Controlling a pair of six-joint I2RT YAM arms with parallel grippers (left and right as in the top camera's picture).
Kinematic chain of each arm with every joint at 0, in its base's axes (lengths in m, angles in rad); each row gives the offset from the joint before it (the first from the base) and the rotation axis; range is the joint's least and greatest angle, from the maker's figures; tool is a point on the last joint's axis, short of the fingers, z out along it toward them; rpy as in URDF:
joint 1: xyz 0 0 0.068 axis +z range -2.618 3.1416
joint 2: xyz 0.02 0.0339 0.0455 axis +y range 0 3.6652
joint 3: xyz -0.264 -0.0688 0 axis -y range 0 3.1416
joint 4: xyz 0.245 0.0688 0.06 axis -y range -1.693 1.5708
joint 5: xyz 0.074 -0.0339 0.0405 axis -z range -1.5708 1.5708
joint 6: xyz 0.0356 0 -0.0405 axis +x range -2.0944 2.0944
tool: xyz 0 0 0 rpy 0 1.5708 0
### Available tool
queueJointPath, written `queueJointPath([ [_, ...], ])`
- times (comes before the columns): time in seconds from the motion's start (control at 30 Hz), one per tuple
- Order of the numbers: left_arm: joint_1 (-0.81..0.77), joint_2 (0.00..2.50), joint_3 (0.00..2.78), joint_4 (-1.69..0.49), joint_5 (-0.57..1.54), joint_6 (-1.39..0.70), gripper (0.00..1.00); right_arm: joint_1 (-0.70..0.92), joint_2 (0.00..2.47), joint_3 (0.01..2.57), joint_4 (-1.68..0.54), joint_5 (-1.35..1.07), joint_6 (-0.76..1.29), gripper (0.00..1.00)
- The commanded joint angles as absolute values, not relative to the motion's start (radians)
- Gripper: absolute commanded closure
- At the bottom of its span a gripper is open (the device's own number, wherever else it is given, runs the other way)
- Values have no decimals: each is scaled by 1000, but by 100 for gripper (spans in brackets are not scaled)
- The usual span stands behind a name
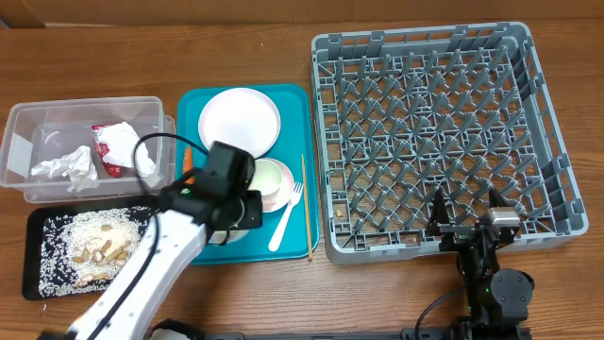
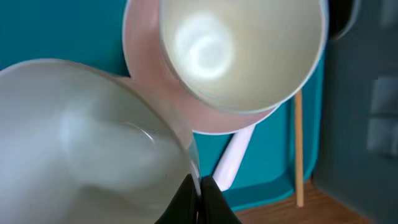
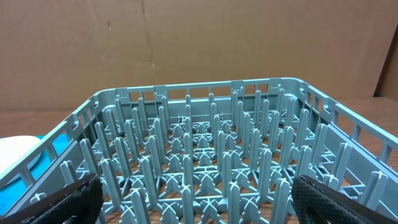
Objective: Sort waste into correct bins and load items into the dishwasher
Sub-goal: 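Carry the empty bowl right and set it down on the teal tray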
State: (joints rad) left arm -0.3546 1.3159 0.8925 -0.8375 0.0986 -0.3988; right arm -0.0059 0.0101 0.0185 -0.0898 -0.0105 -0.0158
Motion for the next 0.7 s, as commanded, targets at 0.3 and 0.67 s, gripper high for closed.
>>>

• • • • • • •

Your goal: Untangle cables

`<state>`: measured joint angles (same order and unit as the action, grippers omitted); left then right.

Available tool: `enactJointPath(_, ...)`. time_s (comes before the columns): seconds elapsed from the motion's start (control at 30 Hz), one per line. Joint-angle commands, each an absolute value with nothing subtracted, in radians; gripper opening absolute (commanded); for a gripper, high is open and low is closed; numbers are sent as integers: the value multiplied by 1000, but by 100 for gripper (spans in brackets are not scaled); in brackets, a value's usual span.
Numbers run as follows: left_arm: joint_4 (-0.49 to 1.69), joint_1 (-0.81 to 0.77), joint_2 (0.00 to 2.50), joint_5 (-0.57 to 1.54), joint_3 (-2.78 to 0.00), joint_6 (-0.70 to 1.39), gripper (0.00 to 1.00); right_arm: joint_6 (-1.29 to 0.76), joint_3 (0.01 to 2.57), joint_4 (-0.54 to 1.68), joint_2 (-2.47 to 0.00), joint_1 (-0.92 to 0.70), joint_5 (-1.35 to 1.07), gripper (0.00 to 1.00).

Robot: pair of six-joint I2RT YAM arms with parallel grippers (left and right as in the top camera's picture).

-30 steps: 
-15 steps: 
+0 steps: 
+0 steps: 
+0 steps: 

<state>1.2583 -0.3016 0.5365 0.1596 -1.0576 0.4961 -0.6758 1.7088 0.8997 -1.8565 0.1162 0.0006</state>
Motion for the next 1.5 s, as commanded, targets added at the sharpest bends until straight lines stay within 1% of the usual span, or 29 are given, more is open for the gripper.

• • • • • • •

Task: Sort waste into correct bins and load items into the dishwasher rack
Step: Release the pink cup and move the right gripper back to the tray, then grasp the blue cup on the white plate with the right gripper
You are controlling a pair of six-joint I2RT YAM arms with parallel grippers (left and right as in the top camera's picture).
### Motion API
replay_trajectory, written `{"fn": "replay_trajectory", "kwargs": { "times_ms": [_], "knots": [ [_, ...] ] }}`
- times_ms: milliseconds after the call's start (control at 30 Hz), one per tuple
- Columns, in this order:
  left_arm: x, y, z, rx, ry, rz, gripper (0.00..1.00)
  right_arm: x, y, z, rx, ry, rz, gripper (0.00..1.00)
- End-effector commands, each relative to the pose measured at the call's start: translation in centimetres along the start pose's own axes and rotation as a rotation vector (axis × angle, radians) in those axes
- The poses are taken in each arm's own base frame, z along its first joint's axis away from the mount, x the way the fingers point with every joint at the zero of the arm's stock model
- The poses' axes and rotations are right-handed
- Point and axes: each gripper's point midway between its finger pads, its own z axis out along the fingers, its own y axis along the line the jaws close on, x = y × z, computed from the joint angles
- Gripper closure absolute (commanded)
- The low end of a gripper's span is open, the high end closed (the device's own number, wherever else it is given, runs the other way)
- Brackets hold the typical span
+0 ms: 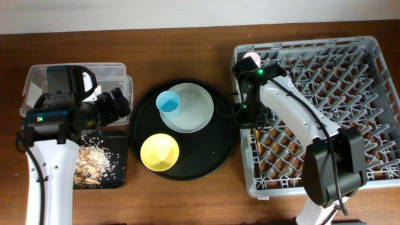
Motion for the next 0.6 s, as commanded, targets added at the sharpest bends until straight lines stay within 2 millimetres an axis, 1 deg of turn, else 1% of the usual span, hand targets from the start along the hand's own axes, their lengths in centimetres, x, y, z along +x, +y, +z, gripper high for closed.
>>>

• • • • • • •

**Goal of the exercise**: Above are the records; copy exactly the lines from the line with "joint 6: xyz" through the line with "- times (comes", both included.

**Task response**:
joint 6: xyz 0.0356 0 -0.0405 axis +x range -2.0944 2.0944
tool: xyz 0 0 0 rpy 0 1.5708 0
### Available tool
queueJointPath, written `queueJointPath([ [_, ...], ])`
- times (comes before the columns): time in seconds from the motion's start (control at 30 Hz), one per tuple

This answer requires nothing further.